# What you have to do
A single number is the answer: the count of lines in the records that hold the word "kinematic".

Records contained in a dataset
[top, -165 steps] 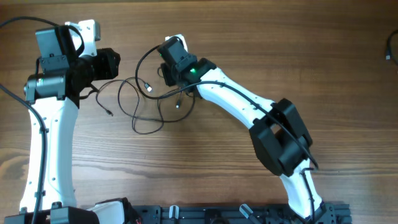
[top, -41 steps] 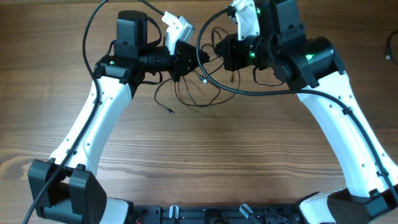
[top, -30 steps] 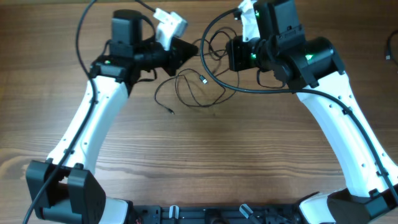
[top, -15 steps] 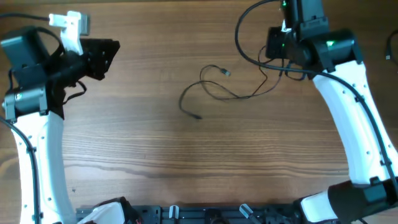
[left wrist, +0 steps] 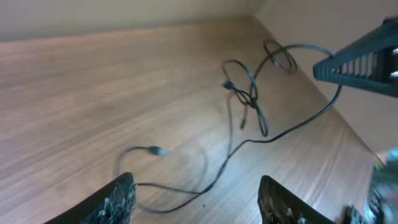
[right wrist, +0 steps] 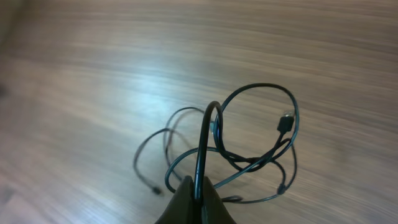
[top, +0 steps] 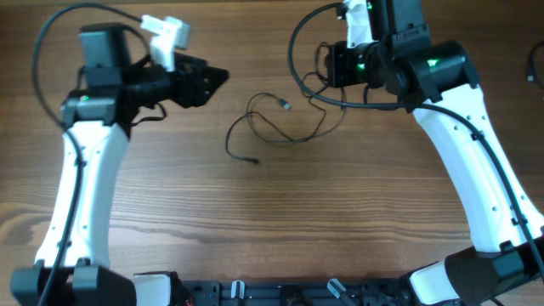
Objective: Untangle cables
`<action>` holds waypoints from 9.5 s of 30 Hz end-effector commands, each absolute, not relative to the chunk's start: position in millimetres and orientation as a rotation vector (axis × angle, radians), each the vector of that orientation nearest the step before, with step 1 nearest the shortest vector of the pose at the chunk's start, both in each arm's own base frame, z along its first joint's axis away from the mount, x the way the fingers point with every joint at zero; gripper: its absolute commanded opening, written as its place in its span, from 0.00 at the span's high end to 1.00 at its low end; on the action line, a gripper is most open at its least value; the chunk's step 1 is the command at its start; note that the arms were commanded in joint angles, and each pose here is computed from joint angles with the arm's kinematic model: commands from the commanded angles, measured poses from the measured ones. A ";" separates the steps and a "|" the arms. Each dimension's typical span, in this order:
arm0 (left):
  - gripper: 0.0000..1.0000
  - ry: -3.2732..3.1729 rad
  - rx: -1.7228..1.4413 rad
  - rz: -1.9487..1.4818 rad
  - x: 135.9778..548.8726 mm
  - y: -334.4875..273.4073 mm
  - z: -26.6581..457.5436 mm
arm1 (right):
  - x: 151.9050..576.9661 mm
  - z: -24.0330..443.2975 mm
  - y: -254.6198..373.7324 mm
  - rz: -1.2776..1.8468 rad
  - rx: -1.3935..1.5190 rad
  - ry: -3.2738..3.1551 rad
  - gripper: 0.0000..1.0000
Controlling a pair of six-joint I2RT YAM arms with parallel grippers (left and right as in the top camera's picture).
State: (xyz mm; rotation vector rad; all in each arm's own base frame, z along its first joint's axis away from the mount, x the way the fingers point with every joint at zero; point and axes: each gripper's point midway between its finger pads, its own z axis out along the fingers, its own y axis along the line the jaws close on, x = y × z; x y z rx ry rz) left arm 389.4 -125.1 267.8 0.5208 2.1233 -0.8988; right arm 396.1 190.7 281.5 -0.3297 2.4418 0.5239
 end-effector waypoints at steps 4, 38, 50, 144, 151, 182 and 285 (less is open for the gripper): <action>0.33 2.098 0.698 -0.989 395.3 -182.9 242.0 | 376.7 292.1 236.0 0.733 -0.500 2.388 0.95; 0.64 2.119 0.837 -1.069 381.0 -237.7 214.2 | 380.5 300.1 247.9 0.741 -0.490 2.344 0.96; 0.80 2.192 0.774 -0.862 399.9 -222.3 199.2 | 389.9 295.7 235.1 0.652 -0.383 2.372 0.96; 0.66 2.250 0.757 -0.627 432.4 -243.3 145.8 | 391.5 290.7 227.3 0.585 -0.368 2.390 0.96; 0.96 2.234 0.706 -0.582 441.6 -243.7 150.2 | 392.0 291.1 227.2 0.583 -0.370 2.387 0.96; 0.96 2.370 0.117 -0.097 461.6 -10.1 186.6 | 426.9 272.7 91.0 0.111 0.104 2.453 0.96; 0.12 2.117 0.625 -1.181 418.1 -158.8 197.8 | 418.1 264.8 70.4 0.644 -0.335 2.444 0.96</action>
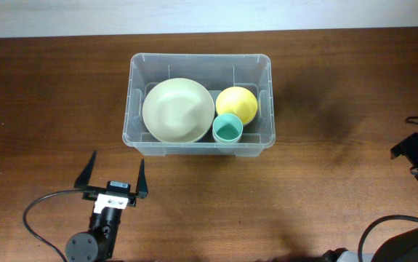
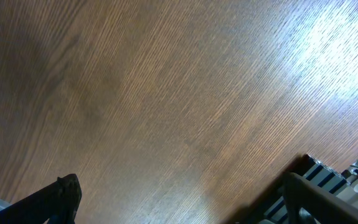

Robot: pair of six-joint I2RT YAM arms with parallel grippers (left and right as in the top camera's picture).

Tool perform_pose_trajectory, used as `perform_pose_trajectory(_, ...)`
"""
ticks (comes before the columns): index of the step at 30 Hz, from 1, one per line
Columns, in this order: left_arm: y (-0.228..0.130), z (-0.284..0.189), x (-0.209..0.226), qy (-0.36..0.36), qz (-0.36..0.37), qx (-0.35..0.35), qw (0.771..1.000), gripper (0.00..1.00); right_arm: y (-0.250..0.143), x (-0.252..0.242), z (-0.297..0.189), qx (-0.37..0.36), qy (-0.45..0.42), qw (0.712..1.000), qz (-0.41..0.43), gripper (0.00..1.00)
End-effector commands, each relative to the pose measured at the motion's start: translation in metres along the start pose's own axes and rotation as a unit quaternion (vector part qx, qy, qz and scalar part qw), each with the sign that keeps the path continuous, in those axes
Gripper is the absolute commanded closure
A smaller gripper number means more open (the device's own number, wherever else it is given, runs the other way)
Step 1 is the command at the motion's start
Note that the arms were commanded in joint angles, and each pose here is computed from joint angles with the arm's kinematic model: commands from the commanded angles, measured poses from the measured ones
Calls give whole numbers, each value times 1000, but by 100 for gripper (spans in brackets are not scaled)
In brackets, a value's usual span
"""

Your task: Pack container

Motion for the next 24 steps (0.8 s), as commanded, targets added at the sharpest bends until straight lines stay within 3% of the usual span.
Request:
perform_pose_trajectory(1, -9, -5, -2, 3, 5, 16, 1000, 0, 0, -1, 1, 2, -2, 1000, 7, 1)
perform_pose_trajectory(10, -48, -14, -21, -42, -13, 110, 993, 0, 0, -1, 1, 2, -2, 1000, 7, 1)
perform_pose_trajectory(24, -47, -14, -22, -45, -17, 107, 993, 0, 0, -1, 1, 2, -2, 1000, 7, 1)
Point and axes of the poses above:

# Finished task
2